The Felician Sisters will celebrate a Mass of Thanksgiving in the former Lodi Province in New Jersey Sept. 21 to commemorate their sesquicentennial anniversary of ministry in America.

The jubilee began last year with a celebration in each of the eight original provinces that merged into one American Province in 2009 named Our Lady of Hope Province.

The Felician Sisters were founded in 1855 by Blessed Mary Angela Truszkowska, in a nationally suppressed Poland. At the request of Father Joseph Dabrowski, who founded the Polish Seminary in Orchard Lake, Michigan, Blessed Mary Angela missioned five Felician sisters to Polonia Wisconsin in 1874.

From there, this Franciscan community grew notably in Polish communities to minister to the immigration needs of the early 20th century.
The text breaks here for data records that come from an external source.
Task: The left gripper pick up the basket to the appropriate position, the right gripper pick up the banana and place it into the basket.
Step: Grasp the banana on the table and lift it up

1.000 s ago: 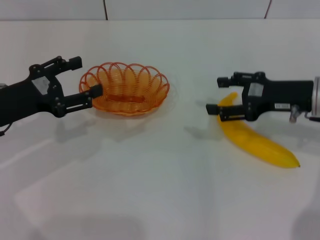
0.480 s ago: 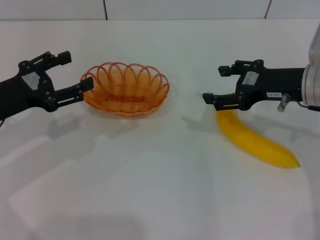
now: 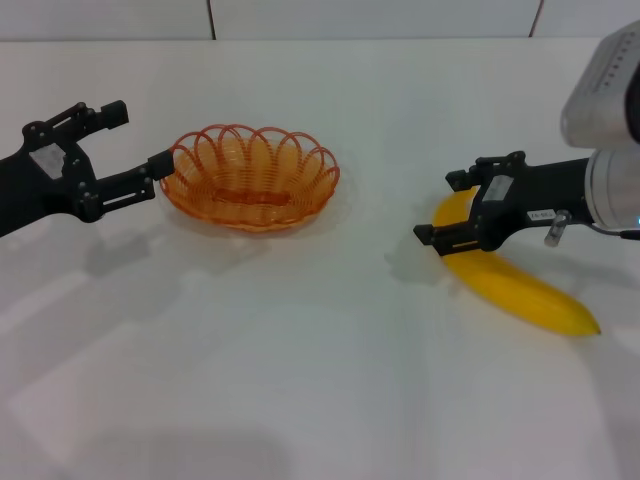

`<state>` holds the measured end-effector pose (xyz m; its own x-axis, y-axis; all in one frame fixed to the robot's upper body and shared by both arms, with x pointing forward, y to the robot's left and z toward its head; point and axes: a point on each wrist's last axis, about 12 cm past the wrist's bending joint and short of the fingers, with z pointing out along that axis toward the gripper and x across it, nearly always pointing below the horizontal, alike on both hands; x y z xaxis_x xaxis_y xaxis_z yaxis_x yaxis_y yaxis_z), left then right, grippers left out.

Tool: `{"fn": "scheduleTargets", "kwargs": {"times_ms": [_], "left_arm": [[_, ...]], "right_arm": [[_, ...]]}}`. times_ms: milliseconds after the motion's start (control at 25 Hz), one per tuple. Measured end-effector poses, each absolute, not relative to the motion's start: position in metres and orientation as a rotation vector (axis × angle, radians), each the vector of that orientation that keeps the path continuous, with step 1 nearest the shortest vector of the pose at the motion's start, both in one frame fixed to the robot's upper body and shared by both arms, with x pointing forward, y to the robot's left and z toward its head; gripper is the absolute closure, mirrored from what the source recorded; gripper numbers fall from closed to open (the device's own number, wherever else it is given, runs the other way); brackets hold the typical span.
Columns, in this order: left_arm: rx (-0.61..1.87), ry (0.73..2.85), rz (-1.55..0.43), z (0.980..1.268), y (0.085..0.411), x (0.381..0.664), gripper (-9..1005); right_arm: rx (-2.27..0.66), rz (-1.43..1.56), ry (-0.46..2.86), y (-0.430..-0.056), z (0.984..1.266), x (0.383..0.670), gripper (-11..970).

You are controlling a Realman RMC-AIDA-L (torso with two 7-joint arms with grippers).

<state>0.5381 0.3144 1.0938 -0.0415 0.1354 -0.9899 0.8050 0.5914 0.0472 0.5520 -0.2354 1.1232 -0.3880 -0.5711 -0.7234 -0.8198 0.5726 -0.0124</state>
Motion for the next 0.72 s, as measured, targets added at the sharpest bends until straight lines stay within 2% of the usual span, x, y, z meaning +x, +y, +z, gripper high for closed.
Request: {"fn": "scheduleTargets", "kwargs": {"times_ms": [480,720], "left_arm": [[0.821,1.580,-0.655,1.089,0.315,0.536,139],[0.828,1.646,-0.632,1.076,0.323,0.524,139]], "right_arm": [[-1.153,0.345,2.212,-0.224,1.122,0.549,103],[-1.157,0.333,2.235,-0.225,1.120,0.548,105]]}}
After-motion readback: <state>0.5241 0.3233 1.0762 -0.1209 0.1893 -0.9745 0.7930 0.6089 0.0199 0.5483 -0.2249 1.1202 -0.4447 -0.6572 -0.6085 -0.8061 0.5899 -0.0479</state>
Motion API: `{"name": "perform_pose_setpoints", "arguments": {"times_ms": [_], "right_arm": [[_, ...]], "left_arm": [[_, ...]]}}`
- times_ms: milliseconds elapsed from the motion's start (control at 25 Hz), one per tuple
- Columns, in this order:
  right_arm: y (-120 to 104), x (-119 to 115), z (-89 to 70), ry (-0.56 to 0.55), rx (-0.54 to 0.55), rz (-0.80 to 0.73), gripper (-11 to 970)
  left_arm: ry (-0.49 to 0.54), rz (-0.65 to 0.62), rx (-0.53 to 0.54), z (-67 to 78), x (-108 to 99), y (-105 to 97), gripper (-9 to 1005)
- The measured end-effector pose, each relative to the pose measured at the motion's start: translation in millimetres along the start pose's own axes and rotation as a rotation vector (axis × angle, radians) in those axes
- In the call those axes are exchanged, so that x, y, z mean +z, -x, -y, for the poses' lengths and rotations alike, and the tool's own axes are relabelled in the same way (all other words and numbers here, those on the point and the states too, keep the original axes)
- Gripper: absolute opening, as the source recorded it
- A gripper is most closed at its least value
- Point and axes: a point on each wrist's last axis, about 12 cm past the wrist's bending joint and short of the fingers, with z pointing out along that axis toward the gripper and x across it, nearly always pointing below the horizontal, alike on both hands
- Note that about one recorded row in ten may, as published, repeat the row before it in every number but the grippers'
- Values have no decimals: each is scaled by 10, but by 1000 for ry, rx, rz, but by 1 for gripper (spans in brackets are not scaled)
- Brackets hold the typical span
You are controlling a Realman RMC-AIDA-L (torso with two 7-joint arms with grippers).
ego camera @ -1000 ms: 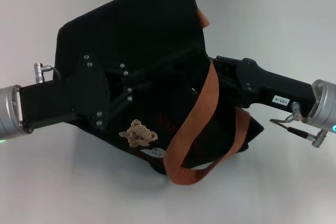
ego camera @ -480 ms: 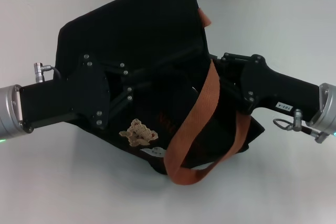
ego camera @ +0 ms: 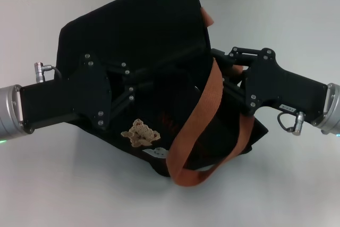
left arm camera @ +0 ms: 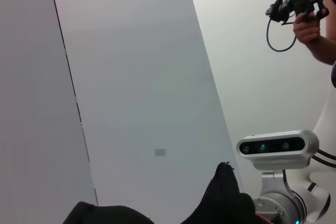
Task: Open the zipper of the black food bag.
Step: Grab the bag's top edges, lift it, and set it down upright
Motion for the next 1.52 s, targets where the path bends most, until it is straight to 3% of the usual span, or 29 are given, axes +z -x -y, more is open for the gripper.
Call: {"name": "perform_pose_setpoints", "arguments": {"times_ms": [360, 720, 1080, 1520], "right_arm": [[-26, 91, 17, -32, -100, 0, 350], [-90, 164, -111, -49, -219, 22, 350], [-127, 183, -194, -178, -302, 63, 349], [-208, 196, -229, -183, -385, 1, 349]], "left_arm": [[5, 5, -10, 13, 8, -12, 70], [6, 8, -18, 24, 10, -22, 70], [1, 12, -25, 36, 15, -26, 70], [-1, 19, -31, 40, 14, -18, 70]]}}
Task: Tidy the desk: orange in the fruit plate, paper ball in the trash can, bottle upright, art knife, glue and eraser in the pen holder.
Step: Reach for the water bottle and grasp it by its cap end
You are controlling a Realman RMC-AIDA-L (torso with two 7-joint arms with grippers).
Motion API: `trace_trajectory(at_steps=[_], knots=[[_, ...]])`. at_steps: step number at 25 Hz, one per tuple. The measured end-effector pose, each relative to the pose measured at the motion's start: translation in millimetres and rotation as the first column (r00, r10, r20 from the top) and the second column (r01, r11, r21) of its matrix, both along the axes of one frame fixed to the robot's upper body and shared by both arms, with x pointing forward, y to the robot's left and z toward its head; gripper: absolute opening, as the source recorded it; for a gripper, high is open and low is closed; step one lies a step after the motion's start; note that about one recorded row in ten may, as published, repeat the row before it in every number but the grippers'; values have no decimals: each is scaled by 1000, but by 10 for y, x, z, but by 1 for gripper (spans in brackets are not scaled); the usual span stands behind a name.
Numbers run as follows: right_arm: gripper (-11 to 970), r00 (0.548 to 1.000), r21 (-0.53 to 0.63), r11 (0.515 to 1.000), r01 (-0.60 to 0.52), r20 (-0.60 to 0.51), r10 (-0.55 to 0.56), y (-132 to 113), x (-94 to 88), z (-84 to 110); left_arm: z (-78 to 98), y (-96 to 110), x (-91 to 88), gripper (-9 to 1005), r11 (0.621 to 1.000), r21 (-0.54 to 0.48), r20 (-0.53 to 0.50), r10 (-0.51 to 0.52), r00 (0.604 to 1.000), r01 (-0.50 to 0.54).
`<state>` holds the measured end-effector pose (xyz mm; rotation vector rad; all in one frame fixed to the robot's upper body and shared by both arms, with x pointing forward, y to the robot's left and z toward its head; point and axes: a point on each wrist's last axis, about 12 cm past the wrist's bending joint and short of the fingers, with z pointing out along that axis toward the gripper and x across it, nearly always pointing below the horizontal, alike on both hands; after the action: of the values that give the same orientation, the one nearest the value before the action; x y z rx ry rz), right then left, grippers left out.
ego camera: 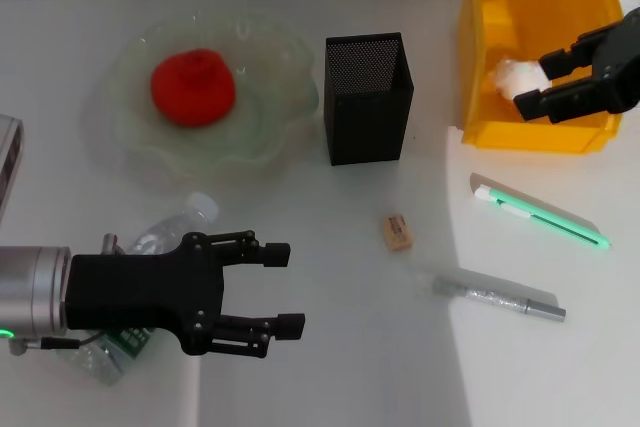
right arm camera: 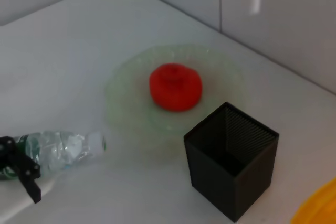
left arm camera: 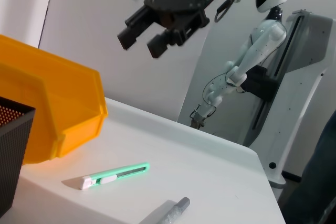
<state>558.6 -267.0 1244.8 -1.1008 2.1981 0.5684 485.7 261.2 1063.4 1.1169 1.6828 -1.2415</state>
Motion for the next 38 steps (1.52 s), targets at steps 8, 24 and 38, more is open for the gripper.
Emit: trace_trajectory(at_steps=[8, 24, 38], knots=[[607, 983, 23, 988, -150, -105, 151, 27, -82, -319, 6, 17, 6, 847, 1000, 0, 0, 7, 1000, -7], [607, 971, 534, 818, -216, 30, 236, -490, -676, -1497, 245, 171, 144, 847, 995, 67, -120, 78, 990, -70], [606, 991, 549, 826, -129, 31, 133, -618, -869, -1700, 1036, -105, 712, 846, 748, 610, -219, 477, 851, -262]])
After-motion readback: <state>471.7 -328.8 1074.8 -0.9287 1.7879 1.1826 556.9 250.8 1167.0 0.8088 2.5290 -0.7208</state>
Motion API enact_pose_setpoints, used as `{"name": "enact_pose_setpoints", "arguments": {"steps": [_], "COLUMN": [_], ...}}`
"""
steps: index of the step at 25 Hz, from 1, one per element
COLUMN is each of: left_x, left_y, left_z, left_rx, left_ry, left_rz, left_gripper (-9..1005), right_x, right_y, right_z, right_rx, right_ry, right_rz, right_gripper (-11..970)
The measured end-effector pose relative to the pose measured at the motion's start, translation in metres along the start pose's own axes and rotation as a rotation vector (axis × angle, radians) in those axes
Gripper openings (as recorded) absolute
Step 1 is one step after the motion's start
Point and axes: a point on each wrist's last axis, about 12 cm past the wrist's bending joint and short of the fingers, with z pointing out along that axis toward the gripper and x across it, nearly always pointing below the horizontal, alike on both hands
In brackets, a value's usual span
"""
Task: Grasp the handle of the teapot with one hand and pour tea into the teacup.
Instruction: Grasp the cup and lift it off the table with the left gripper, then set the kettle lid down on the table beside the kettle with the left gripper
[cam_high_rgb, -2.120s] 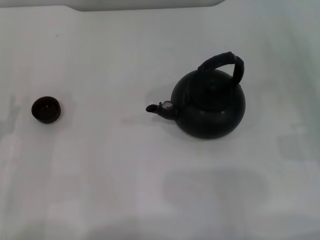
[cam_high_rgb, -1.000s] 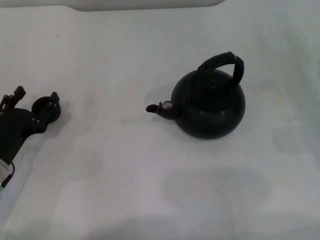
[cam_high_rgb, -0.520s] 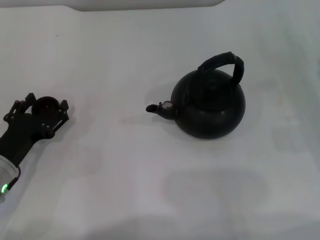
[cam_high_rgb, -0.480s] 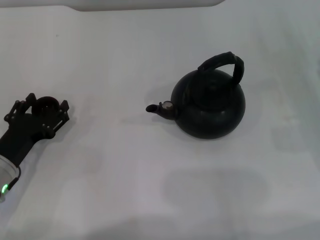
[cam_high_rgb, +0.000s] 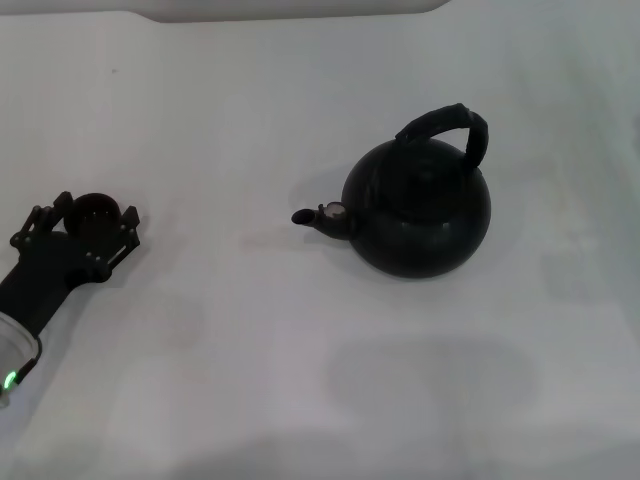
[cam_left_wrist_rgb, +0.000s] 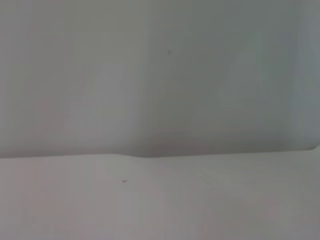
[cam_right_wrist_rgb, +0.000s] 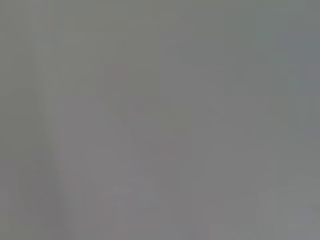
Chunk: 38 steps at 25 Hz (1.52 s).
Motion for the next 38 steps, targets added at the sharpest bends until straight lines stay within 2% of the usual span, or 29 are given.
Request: {"name": "enact_pose_setpoints", "arguments": {"steps": [24, 33, 38], "left_x": [0.004, 0.005, 0.001], "left_y": [0.002, 0.001, -0.008], "left_z": [0.0, -0.001, 0.001], "left_rx": [-0.014, -0.01, 0.078], "left_ry": [0.041, 0.042, 0.019], "left_rz": [0.0, -0.002, 0.033], "left_gripper": [875, 787, 696], "right_x": [0.0, 0.0, 0.0], "right_y": [-0.001, -0.001, -0.001], "right_z": [0.0, 0.0, 0.0], "right_rx": [0.002, 0.003, 0.003], "right_ry": [0.001, 0.0, 0.0], "right_rz": [-0.001, 0.0, 0.0], "right_gripper": [637, 636, 636]}}
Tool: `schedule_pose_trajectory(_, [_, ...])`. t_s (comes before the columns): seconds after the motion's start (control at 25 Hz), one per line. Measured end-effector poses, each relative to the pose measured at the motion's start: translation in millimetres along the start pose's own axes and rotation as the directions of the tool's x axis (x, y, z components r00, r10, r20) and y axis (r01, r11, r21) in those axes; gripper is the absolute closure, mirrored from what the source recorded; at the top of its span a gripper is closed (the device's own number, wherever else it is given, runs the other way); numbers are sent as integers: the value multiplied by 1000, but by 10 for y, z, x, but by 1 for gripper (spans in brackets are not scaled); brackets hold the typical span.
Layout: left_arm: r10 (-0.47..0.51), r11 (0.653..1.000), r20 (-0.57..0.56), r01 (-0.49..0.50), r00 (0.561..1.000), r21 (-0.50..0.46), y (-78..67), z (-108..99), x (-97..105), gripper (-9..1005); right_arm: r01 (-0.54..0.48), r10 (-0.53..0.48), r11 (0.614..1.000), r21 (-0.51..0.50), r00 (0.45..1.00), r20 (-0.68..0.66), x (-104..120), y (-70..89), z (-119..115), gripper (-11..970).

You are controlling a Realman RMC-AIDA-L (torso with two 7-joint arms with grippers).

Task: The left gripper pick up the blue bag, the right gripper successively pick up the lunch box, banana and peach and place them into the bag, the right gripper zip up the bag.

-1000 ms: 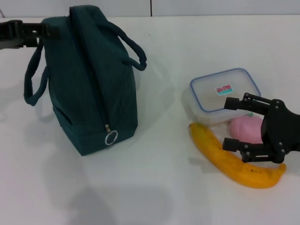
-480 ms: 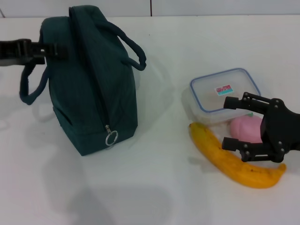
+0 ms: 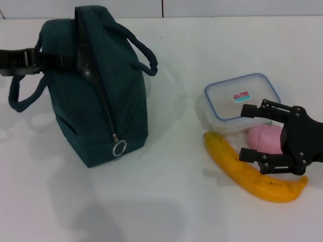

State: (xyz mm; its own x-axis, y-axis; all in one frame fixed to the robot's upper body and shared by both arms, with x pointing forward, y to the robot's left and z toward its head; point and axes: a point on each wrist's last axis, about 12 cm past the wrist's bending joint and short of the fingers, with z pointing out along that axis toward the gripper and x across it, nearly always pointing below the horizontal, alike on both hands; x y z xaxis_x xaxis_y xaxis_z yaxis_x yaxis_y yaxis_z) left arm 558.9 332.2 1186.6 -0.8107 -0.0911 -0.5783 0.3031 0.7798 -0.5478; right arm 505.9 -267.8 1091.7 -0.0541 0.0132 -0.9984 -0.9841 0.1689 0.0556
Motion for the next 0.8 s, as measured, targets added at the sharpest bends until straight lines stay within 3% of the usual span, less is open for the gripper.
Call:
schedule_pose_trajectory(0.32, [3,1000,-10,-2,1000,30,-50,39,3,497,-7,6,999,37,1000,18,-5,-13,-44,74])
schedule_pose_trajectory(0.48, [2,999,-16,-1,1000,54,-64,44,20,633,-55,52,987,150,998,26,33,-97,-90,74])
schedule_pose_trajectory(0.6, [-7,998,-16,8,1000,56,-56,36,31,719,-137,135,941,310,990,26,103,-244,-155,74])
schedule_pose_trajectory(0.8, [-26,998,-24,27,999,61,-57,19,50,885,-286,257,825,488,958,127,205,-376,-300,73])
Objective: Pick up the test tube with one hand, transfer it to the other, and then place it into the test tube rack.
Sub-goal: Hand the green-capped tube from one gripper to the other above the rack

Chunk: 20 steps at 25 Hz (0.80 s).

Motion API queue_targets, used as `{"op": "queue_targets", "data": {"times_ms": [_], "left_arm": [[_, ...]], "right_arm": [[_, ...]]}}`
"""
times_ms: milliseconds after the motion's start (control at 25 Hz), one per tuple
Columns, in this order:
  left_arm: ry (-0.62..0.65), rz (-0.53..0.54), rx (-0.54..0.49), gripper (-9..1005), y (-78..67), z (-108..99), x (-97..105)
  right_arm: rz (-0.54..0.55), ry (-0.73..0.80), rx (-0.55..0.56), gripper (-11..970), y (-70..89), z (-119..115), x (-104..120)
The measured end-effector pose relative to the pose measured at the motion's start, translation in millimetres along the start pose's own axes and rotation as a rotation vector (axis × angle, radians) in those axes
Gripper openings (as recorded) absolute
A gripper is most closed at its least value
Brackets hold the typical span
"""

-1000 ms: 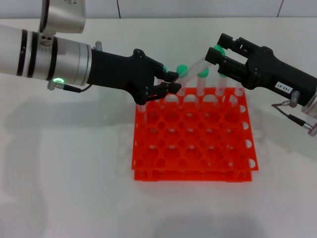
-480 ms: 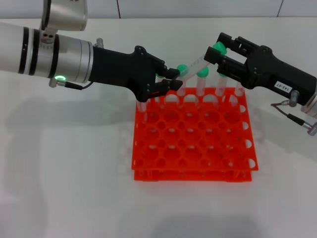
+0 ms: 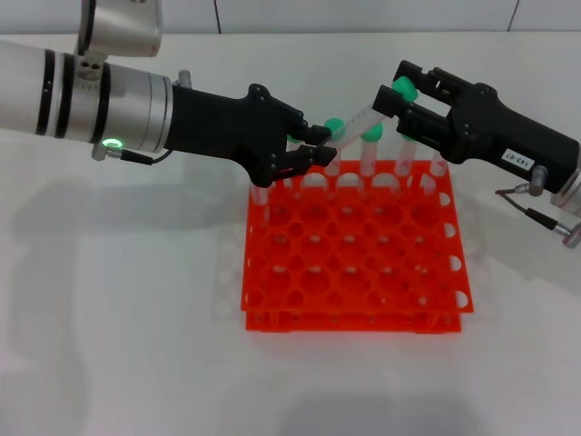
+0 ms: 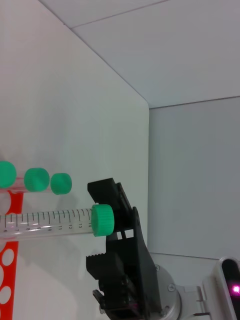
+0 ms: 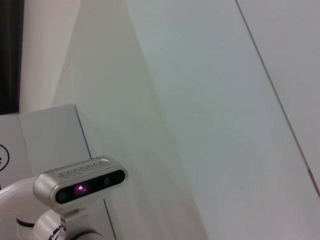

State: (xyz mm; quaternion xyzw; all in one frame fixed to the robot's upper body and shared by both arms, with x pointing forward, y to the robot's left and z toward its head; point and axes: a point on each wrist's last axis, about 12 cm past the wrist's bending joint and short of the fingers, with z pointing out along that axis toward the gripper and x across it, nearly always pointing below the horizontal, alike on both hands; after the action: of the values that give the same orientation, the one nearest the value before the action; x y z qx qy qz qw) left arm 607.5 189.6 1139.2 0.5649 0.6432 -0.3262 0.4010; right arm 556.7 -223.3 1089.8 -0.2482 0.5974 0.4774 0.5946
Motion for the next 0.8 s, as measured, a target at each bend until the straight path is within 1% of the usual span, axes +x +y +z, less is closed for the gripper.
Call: {"op": "queue_targets", "data": {"times_ms": [200,440,680,800], "left_arm": [[-0.01,0.0,-0.004,143,0.2,1.0,-1.2],[-0.013,-0.001,-0.004,142,0.0,1.7,-1.1],[-0.016,-0.005,0.0,140,-1.1,2.8,-0.7],[-0.017,-0.006,0.002,140,-1.9,4.2,-0.5]], "right_arm": [[0.001,0.006,-0.007,577,1.0,0.2,0.9],[0.001,0.006,-0.007,355,1.0,0.1,0.9],[0.002,0.002,-0.01,252,1.6,-0.7,0.8],[0.0,0.001,-0.01,253,1.7,-1.3,0.6]]}}
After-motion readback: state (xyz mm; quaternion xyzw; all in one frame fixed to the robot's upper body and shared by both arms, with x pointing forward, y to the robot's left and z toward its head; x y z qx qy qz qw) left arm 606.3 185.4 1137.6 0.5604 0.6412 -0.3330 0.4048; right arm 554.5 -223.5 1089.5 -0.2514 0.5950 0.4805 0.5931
Being the first Polish community to staff schools in the United States, the sisters prepared textbooks and drew up a standard syllabus for studies in the parishes they staffed from the Midwest to the Northeast.

1896 marked the beginning of the Felician apostolate in the Diocese of Wilmington. The sisters took over the elementary education of St. Hedwig School in West Wilmington where the Benedictine Sisters, from Sacred Heart Convent in Wilmington, established the school in 1891.

In 1914, the Felicians began classes at St. Stanislaus School in East Wilmington. They staffed Holy Cross Elementary and High Schools in Dover beginning in 1952.  For a time in that decade, they were on the teaching staff of St. Elizabeth High School.  At their peak in 1961 with 630 sisters in the Lodi Province alone, the Felicians were able to open St. Hedwig High School in Wilmington and graduated their first class that year; also permitting the staffing of Holy Spirit School in New Castle.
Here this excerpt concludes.